Comment by lmm
4 years ago
> The last update to TeX (widely used in math and computer science for typesetting) was 12 January 2014.
But if you want to actually use it you'll install a much more recent distribution - probably texlive from 2020.
4 years ago
> The last update to TeX (widely used in math and computer science for typesetting) was 12 January 2014.
But if you want to actually use it you'll install a much more recent distribution - probably texlive from 2020.
Yes. You'll install a bunch of recent stuff around it.
But the heart of it, TeX, is still the same old version.
I think that's playing with semantics. Most codebases have old parts, the old part of texlive just has a name. It's still being actively maintained and would be a lot less usable if it wasn't, there's just an imaginary line between the texlive part and the tex part.
Old version? You have to understand that some applications need innovation based on new ideas. TeX is only popular in the academic and publishing world, not like a web browser. Can we write a complex equation in TeX as easy as we write in popular word applications like MS Word?
Can we write a complex equation in TeX as easy as we write in popular word applications like MS Word?

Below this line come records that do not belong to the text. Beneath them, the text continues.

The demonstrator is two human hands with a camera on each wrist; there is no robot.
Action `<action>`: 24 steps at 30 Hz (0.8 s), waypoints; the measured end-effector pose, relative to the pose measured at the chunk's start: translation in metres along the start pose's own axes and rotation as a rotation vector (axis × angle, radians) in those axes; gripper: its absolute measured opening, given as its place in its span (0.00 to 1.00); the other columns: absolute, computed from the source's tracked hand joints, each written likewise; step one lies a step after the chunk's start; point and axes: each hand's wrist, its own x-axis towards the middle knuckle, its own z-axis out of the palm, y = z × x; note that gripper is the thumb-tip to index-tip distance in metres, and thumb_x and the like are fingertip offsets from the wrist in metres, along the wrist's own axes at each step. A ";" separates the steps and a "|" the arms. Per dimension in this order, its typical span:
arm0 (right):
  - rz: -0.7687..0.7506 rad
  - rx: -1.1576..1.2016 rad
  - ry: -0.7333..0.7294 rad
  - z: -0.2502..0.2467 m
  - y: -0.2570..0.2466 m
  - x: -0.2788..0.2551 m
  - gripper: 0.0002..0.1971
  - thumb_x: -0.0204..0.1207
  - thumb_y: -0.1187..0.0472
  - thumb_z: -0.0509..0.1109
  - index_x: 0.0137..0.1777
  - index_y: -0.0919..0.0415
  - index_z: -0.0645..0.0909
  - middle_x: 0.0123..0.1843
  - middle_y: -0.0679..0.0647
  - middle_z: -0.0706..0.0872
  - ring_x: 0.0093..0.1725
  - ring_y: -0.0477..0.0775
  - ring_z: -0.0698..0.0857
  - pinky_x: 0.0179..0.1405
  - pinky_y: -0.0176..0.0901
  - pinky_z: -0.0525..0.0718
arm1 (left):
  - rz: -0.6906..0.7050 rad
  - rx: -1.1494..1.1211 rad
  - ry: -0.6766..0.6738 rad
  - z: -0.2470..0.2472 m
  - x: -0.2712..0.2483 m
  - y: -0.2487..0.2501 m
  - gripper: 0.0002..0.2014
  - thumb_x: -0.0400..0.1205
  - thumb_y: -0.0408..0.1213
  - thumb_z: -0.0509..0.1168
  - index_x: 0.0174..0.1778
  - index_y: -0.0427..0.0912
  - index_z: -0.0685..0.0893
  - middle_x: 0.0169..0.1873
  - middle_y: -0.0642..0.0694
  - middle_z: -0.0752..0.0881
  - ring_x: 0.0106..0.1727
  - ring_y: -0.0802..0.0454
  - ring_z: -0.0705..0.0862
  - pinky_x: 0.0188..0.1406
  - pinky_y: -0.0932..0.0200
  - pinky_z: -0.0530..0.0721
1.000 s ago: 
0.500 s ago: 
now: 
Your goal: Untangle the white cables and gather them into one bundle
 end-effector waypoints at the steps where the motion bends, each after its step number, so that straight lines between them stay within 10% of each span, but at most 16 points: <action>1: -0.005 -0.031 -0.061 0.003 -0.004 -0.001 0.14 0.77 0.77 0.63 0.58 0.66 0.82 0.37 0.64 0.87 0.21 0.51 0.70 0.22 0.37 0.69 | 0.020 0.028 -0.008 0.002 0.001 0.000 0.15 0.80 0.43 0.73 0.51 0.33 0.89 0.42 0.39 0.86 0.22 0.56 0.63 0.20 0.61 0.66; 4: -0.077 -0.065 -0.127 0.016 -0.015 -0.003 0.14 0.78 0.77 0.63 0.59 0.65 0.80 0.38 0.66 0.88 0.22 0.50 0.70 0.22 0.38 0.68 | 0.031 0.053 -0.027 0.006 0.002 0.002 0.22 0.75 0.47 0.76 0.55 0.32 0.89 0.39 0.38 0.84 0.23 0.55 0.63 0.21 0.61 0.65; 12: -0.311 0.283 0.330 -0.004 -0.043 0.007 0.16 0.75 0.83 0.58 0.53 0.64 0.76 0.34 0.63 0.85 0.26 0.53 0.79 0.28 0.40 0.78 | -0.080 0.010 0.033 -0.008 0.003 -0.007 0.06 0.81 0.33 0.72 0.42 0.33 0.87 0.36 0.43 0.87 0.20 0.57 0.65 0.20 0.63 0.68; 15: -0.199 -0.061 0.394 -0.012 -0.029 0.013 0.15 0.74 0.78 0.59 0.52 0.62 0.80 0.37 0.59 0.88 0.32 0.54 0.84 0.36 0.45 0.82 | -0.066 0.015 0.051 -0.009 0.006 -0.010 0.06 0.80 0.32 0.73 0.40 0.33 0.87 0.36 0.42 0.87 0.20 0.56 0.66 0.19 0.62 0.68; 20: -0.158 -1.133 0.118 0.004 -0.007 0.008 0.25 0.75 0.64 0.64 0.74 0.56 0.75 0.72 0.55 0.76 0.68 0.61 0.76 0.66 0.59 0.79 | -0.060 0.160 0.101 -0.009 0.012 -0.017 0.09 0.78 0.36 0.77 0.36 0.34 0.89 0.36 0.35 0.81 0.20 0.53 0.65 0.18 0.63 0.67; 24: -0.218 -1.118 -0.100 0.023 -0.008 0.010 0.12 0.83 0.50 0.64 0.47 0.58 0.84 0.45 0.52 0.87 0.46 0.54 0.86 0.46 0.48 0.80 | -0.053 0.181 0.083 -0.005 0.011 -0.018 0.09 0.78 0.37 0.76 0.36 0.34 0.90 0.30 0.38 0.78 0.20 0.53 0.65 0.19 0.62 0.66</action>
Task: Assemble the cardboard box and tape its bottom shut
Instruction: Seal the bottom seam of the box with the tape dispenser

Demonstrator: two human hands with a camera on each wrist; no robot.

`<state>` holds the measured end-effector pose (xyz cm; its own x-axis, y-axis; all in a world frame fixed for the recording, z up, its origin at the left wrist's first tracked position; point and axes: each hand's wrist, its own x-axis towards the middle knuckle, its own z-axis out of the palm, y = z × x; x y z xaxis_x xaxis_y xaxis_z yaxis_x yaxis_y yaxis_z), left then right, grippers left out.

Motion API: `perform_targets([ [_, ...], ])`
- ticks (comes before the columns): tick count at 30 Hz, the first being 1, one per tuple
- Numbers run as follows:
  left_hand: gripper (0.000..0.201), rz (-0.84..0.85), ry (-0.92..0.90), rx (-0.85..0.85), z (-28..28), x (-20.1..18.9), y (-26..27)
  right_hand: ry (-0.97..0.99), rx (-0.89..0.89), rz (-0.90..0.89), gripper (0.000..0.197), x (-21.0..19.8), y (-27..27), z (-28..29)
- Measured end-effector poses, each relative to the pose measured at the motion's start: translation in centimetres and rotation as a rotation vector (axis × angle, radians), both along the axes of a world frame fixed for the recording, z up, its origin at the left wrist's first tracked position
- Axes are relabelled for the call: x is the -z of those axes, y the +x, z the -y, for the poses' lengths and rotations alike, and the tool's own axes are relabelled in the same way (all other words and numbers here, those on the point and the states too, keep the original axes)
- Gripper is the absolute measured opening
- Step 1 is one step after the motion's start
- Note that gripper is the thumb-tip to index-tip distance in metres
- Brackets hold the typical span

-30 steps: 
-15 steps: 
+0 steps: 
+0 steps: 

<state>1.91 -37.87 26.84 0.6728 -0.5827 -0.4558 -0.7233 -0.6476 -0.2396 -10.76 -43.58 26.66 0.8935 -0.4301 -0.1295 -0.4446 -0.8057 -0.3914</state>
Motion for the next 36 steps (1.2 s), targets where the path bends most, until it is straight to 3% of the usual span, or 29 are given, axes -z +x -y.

Thank you for the most ludicrous comment that I've seen today. The popularity of TeX in academia is exactly because writing complex equations in popular word applications is painfully hard, and the typesetting is poor. By contrast writing them in TeX is easy and the typesetting defaults to excellent.
Talk to anyone who has to actually write many such equations. They will verify that it is not a question of "as easy". It is massively easier and better in TeX. Which is why academics working in math, physics and computer science overwhelmingly choose TeX.